* YOUR TASK: Given the records below, would you repeat exactly the lines that begin at the one containing "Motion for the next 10" and end at the one containing "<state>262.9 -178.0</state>", inclusive?

[Recorded data]
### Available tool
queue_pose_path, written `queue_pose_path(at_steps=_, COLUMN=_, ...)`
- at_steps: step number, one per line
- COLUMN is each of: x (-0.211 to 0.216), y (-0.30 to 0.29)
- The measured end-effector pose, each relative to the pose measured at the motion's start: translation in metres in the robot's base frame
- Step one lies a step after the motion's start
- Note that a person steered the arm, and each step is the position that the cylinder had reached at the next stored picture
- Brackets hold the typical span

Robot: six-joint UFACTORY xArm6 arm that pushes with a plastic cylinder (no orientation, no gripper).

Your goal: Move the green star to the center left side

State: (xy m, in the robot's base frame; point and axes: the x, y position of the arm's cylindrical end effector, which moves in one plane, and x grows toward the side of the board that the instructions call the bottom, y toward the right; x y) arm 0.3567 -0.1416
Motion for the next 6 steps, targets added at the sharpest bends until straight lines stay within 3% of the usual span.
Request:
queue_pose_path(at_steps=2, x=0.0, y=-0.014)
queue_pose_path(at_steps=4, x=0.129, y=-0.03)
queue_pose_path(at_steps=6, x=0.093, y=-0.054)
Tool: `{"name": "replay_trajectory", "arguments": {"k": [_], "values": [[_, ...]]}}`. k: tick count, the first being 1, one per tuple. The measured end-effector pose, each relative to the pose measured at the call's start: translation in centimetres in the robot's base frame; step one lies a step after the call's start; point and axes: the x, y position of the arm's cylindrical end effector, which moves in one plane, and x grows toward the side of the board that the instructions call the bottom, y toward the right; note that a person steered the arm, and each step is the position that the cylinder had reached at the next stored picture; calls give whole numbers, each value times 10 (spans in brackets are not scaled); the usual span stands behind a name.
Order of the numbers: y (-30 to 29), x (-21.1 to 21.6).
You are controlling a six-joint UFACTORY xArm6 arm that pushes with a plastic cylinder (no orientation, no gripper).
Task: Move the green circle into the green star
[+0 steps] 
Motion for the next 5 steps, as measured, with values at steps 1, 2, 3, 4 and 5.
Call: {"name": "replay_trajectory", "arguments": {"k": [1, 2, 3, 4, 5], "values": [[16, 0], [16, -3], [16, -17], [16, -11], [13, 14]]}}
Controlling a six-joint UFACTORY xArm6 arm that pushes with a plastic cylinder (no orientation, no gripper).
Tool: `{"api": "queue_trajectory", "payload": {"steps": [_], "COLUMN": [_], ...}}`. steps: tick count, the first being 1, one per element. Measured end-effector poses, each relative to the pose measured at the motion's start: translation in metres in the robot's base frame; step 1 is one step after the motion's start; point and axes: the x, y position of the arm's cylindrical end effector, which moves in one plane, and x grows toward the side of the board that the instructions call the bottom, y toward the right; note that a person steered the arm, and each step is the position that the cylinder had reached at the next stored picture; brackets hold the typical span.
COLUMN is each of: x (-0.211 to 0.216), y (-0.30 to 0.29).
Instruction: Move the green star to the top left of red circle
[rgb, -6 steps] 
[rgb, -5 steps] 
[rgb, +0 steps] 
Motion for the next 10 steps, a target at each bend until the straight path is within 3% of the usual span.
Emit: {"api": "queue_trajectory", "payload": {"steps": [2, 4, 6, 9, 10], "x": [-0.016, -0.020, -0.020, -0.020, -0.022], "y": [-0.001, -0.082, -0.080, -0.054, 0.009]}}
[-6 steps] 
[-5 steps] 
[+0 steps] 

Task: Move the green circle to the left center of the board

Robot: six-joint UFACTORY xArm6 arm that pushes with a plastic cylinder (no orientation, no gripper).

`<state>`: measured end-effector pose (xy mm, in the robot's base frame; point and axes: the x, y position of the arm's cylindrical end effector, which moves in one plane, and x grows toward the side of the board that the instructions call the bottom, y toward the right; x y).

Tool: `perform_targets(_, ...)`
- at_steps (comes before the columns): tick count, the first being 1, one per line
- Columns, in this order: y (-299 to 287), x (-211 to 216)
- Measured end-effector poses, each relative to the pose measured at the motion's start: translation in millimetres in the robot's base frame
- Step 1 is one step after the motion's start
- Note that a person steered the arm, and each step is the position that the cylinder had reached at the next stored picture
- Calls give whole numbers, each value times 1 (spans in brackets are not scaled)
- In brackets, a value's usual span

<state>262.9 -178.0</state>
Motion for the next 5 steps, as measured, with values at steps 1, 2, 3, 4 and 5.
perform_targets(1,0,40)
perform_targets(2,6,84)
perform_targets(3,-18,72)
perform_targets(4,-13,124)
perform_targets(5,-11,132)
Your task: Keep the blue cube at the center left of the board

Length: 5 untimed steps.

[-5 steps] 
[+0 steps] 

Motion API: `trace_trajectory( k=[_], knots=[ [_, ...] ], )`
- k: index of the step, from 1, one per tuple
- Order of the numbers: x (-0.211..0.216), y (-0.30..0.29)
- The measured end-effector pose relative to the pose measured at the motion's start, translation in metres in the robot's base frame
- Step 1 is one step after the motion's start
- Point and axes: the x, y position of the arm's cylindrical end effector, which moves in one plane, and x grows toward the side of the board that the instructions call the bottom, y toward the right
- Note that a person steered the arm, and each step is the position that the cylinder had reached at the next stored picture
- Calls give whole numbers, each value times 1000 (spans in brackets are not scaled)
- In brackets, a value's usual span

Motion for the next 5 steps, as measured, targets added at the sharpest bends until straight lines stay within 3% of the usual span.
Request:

* EXERCISE ANSWER:
Motion for the next 10 steps, a target at each bend until the straight path is within 3% of the usual span.
Emit: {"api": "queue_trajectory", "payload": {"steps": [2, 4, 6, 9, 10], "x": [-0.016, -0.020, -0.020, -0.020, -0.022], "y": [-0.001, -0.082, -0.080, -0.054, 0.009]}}
[-6 steps] 
[-5 steps] 
[+0 steps] 

Task: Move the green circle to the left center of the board

Robot: six-joint UFACTORY xArm6 arm that pushes with a plastic cylinder (no orientation, no gripper).

`<state>`: measured end-effector pose (xy mm, in the robot's base frame; point and axes: the x, y position of the arm's cylindrical end effector, which moves in one plane, and x grows toward the side of the board that the instructions call the bottom, y toward the right; x y).

Tool: `perform_targets(_, ...)`
- at_steps (comes before the columns): tick count, the first being 1, one per line
- Columns, in this order: y (-299 to 287), x (-211 to 216)
- Measured end-effector poses, each relative to the pose measured at the motion's start: translation in millimetres in the robot's base frame
- Step 1 is one step after the motion's start
- Note that a person steered the arm, and each step is the position that the cylinder had reached at the next stored picture
- Calls give whole numbers, each value times 1 (spans in brackets are not scaled)
- In brackets, a value's usual span

<state>262.9 -178.0</state>

Work on this exercise is now finished.